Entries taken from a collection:
========================================
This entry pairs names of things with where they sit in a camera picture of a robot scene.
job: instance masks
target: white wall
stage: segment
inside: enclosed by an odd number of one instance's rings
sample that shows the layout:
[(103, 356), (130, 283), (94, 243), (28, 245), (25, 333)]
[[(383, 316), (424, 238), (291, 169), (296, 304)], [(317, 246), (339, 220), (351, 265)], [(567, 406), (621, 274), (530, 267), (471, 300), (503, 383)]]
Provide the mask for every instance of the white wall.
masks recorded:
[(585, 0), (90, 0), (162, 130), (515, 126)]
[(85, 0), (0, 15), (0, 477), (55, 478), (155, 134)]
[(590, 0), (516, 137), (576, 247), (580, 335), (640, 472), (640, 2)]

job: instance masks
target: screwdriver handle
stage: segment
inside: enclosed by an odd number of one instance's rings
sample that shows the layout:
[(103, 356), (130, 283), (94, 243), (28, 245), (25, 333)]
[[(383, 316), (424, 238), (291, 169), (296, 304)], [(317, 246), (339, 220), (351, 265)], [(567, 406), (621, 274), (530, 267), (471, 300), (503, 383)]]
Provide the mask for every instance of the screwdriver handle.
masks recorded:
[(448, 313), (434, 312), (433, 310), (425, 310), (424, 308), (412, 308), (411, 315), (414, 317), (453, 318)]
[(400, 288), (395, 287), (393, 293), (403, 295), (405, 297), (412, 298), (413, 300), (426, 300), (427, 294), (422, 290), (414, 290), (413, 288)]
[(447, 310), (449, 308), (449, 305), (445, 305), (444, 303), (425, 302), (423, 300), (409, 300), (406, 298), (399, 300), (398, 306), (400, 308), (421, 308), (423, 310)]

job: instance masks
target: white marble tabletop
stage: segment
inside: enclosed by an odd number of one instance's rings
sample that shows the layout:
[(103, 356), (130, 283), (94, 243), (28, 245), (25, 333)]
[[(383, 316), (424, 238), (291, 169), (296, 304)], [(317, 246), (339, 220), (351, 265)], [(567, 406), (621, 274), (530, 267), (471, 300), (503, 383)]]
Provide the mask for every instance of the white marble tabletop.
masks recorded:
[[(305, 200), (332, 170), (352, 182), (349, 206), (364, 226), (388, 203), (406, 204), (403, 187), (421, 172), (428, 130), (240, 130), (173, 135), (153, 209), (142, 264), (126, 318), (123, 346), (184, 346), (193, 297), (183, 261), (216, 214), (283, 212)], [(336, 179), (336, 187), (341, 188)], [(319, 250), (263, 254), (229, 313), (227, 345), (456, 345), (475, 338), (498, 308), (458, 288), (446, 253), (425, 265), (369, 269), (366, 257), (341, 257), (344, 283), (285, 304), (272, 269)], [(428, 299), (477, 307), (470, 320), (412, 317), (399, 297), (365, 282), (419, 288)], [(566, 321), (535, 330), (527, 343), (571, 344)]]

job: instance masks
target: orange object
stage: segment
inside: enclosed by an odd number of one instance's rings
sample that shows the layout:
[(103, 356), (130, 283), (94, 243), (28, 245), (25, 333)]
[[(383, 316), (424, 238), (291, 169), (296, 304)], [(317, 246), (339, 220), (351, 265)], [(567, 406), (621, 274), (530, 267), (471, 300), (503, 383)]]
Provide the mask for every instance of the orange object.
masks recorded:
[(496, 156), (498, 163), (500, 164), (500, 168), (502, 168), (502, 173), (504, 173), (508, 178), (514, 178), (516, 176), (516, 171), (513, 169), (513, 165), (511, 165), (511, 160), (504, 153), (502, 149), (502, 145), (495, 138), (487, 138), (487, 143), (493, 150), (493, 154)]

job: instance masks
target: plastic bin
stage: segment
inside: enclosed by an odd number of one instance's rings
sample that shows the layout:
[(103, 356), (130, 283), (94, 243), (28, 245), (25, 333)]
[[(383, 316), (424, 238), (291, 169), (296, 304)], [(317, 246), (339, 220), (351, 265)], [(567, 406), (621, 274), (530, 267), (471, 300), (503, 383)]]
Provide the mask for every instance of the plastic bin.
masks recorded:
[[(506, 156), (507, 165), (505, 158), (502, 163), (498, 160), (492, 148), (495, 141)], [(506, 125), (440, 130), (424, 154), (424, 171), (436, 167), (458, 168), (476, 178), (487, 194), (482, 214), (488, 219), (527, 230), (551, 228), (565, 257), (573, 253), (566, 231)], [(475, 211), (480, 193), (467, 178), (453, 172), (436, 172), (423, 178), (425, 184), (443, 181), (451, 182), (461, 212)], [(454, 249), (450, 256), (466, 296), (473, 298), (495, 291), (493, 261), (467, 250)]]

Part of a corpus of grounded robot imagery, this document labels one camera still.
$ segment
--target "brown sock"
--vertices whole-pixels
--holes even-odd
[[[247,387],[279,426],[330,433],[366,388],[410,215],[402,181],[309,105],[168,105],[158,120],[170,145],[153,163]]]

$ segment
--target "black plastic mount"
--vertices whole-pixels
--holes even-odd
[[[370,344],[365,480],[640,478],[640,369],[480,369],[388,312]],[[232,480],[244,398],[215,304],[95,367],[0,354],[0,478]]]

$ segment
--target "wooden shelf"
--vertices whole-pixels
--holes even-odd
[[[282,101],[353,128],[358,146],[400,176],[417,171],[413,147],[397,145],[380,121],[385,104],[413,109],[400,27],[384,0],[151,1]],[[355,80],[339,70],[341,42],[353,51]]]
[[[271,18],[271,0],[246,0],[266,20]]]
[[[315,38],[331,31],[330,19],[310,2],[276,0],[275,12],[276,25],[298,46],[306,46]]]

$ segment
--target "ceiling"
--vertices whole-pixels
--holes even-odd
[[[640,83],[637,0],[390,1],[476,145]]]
========================================
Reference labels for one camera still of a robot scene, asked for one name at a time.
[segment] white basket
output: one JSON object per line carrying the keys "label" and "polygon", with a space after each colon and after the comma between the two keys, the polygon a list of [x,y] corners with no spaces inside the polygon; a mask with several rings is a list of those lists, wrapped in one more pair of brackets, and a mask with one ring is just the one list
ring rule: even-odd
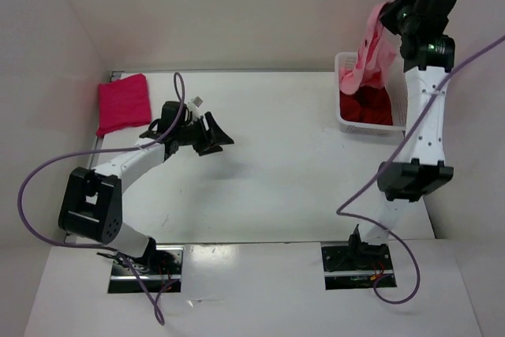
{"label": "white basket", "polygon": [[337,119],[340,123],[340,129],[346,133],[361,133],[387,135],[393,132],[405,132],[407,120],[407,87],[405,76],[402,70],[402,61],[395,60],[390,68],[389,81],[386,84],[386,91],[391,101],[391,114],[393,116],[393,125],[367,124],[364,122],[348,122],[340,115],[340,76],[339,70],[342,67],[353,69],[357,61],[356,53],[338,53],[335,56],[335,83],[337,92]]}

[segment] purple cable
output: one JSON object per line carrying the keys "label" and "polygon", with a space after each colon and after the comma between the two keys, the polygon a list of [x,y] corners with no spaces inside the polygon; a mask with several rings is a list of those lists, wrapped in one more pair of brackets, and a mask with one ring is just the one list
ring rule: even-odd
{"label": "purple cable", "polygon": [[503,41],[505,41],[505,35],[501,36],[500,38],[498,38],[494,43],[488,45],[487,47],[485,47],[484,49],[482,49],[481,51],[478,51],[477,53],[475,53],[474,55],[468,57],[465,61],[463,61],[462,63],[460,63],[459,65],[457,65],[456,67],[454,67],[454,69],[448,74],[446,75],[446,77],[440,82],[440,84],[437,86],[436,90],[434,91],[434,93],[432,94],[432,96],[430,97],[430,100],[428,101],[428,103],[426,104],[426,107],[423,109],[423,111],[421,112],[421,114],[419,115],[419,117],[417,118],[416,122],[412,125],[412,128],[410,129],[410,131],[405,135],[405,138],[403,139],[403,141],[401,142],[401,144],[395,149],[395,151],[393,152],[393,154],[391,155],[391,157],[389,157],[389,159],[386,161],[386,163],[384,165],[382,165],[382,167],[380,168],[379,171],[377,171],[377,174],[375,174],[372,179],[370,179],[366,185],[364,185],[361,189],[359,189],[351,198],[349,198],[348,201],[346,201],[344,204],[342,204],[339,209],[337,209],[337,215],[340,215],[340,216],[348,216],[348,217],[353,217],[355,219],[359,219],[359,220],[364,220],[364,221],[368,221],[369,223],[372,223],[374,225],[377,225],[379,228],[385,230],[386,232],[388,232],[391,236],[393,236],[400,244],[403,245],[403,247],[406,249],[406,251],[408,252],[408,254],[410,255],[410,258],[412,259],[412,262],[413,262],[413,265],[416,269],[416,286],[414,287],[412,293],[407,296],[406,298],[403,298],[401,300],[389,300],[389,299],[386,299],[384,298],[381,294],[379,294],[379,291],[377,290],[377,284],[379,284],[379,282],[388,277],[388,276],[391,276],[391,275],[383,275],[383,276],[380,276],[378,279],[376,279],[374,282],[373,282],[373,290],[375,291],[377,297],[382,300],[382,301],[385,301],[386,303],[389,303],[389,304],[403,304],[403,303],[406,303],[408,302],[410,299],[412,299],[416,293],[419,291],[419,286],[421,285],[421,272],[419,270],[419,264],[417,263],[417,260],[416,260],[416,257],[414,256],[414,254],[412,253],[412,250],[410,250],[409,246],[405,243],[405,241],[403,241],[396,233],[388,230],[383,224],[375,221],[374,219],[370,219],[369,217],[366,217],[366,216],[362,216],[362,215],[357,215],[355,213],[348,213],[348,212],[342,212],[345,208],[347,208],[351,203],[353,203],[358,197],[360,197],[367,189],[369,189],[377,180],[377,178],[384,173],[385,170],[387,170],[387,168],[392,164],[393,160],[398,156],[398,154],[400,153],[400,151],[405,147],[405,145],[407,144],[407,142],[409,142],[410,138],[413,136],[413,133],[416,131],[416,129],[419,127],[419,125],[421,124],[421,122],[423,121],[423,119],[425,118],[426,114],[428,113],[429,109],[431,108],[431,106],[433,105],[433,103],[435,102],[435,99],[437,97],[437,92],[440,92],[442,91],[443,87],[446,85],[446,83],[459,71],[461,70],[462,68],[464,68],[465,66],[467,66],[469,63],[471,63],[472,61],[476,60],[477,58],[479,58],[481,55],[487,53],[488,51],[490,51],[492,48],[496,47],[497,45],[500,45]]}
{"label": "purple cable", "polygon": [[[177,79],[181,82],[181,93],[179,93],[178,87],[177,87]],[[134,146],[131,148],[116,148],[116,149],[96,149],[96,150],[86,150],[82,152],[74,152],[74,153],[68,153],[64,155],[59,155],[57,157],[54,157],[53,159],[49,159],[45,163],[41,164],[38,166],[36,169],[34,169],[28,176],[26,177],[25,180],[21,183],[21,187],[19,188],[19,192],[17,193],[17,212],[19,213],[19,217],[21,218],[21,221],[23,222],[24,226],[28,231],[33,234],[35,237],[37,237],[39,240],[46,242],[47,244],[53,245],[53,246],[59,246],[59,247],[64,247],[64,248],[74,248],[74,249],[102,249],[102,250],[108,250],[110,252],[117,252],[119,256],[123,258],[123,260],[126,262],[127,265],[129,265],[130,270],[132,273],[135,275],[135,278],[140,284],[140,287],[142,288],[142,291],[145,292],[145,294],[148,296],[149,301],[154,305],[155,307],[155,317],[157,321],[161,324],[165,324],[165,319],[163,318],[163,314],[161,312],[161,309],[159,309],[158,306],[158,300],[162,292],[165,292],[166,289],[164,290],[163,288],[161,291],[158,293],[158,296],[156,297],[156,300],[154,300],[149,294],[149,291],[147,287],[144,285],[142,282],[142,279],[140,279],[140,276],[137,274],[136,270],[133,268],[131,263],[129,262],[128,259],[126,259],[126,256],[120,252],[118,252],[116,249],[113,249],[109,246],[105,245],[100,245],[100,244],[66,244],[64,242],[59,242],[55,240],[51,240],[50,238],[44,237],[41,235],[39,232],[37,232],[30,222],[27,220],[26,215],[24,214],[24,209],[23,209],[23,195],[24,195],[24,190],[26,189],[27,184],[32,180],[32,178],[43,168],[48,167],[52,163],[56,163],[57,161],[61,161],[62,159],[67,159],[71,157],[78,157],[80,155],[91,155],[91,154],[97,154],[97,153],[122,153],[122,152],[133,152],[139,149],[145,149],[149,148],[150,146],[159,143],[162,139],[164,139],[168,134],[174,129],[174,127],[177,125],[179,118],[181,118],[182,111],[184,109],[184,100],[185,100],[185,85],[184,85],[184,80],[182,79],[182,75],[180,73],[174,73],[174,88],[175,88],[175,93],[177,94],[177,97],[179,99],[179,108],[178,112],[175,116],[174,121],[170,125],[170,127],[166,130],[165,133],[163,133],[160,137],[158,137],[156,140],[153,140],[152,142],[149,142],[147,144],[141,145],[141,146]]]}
========================================
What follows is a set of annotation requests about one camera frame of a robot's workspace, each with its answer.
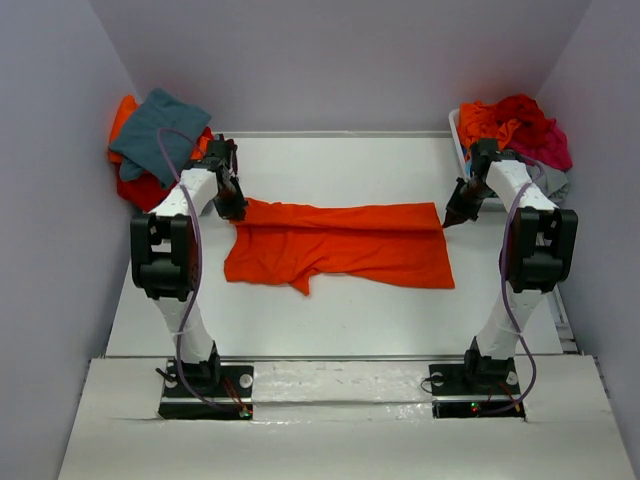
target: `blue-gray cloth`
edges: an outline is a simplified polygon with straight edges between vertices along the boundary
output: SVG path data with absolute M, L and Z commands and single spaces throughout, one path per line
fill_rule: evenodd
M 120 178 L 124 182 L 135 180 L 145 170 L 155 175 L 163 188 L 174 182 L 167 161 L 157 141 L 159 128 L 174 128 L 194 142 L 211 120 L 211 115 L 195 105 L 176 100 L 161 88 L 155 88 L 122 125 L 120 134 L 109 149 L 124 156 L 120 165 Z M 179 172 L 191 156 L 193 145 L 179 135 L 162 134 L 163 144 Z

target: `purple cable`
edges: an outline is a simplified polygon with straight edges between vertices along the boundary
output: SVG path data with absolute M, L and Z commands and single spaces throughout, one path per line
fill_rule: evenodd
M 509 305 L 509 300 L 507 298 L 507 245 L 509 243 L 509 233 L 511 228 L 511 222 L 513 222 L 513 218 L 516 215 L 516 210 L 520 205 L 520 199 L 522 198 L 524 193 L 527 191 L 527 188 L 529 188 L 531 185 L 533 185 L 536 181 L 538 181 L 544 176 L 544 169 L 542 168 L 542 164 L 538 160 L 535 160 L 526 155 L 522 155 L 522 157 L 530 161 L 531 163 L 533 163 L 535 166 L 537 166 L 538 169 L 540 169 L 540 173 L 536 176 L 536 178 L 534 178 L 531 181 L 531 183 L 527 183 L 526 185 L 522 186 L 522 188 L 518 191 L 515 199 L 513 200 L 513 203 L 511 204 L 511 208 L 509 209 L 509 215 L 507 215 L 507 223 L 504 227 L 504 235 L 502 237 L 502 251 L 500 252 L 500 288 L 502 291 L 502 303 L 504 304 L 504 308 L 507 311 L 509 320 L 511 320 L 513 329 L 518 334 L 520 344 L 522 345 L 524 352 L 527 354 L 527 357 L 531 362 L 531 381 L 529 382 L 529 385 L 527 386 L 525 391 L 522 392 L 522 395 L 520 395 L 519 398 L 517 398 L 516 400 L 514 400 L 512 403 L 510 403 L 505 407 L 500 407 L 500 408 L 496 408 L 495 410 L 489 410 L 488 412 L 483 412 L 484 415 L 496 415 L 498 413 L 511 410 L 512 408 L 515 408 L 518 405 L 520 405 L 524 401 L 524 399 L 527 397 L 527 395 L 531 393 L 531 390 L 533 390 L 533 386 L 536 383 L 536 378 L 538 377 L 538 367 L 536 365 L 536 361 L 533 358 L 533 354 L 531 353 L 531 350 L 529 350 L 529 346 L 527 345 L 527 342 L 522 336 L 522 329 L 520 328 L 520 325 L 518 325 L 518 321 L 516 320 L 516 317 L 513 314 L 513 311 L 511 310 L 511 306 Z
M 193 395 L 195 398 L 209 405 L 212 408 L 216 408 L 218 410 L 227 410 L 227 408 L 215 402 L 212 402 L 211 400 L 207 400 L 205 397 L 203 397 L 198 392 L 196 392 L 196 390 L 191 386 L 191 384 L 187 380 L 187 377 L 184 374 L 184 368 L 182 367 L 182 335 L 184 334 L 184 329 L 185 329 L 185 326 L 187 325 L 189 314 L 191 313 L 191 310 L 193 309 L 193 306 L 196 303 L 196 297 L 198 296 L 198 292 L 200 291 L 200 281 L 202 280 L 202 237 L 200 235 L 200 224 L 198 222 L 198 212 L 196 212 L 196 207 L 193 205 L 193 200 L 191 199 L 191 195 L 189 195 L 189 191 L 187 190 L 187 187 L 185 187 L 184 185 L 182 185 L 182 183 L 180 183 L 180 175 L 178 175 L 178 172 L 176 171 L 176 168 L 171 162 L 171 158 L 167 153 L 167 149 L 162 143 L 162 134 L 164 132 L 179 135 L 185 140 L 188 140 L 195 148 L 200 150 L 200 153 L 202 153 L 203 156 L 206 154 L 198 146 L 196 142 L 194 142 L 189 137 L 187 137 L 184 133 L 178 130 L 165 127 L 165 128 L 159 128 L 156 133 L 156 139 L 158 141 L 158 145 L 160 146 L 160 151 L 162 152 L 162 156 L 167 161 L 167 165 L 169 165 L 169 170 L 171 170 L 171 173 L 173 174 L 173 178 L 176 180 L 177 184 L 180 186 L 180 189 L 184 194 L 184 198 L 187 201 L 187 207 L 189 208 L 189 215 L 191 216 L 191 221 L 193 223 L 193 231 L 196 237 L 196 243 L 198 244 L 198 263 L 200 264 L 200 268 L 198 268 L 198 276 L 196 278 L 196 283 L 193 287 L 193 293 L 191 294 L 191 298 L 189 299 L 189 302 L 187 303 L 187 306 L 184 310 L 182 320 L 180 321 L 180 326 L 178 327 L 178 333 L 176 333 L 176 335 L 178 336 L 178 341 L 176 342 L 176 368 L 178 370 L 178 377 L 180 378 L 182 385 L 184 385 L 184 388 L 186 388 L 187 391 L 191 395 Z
========================================
> [Action item]: Pull every line with the string "Provide" from the data above.

> [Answer box]:
Provide the mask for every instance of the white wall.
Provide the mask for every instance of the screwdriver handle.
Provide the mask for every instance of the white marble tabletop.
Provide the mask for every instance of the orange object.
Provide the mask for every instance of the plastic bin.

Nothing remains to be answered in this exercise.